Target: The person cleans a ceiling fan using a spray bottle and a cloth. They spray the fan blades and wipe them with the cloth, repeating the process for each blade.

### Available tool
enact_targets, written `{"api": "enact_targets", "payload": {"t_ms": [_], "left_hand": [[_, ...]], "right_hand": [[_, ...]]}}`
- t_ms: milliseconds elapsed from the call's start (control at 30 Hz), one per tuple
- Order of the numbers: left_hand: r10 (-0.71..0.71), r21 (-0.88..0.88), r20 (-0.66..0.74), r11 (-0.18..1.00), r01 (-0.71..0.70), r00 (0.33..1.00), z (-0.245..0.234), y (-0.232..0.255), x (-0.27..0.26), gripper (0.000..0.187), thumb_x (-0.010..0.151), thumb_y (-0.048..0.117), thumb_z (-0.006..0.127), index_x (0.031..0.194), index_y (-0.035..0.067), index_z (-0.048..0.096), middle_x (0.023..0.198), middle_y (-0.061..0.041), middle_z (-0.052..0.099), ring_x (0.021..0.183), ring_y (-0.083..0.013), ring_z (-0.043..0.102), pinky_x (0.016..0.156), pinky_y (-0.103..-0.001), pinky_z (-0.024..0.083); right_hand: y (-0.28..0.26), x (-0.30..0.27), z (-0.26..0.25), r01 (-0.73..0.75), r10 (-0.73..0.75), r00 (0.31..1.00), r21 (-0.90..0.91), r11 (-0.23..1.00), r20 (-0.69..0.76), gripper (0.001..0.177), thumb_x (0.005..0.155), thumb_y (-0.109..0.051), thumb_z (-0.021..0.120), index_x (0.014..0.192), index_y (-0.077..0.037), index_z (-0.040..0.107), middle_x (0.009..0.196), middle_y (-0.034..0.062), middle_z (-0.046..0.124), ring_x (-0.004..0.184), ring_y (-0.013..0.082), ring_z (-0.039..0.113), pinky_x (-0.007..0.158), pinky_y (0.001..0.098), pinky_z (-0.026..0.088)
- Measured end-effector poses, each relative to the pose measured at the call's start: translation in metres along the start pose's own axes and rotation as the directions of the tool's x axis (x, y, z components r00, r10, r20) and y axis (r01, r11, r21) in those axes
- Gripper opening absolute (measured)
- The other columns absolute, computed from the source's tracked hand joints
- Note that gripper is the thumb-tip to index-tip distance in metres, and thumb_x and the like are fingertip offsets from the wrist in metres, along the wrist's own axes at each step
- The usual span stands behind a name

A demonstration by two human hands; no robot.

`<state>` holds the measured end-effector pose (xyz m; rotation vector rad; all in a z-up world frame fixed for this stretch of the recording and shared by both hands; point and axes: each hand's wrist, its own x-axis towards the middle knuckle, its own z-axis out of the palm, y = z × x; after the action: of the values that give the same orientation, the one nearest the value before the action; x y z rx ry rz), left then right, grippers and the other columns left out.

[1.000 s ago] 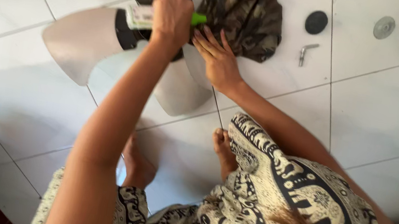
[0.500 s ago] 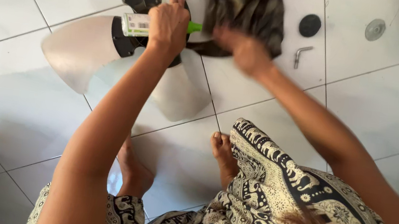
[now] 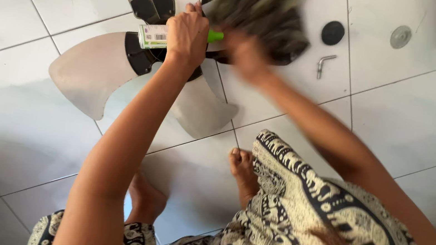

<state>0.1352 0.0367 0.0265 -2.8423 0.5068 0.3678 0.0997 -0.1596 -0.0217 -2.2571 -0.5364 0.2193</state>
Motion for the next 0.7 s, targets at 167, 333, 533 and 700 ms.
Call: {"api": "enact_targets", "payload": {"t_ms": [167,333,533,700], "left_hand": [[-0.004,0.023,0.025,1.0,0.003,1.0,0.007,-0.001,0.003,0.079,0.075,0.019,0.078,0.146,-0.004,0.051,0.104,-0.01,0.066,0.067,-0.018,0.07,0.048,-0.03,0.048],[0.002,-0.075,0.039,0.997,0.001,0.999,-0.003,-0.003,0.003,0.057,0.076,0.018,0.077,0.129,0.004,0.061,0.111,-0.009,0.064,0.084,-0.0208,0.07,0.058,-0.034,0.05],[0.019,-0.005,0.019,1.0,-0.019,1.0,-0.004,0.002,-0.007,0.053,0.074,0.021,0.077,0.123,0.002,0.066,0.11,-0.008,0.063,0.082,-0.0199,0.069,0.053,-0.032,0.05],[0.0,0.047,0.0,0.999,0.0,1.0,-0.002,0.004,-0.001,0.067,0.074,0.021,0.075,0.135,-0.001,0.062,0.1,-0.008,0.064,0.063,-0.0189,0.069,0.045,-0.031,0.046]], "right_hand": [[0.016,0.055,-0.055,0.052,-0.056,0.998,0.139,0.989,0.026,0.062,0.095,0.021,0.04,0.148,-0.006,0.055,0.153,0.0175,0.055,0.139,0.0271,0.057,0.116,0.0343,0.045],[-0.011,0.054,-0.026,0.272,-0.272,0.96,0.02,0.962,0.058,0.072,0.09,0.022,0.042,0.155,-0.008,0.048,0.154,0.0179,0.053,0.142,0.0286,0.053,0.123,0.0392,0.037],[0.014,0.083,-0.072,-0.112,0.112,0.993,-0.008,0.994,0.025,0.064,0.103,0.012,0.044,0.161,-0.014,0.041,0.153,0.0072,0.057,0.13,0.0243,0.066,0.11,0.0308,0.057],[-0.009,0.075,-0.062,-0.159,0.197,0.941,-0.152,0.975,0.274,0.076,0.091,0.018,0.04,0.159,-0.016,0.034,0.159,0.0043,0.052,0.08,0.0293,0.08,0.069,0.0357,0.063]]}}
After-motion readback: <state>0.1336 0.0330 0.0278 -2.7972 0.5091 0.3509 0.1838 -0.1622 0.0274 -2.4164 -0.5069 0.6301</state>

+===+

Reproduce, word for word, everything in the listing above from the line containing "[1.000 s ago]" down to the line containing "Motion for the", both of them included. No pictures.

[1.000 s ago] 
[0.500 s ago] 
[now] 

<state>0.1352 0.0367 0.0265 -2.8423 0.5068 0.3678 0.0997 -0.1596 -0.0217 -2.2571 -0.5364 0.2193</state>
Motion for the next 0.7 s, targets at 167, 333, 533 and 700 ms.

The response has been given in full.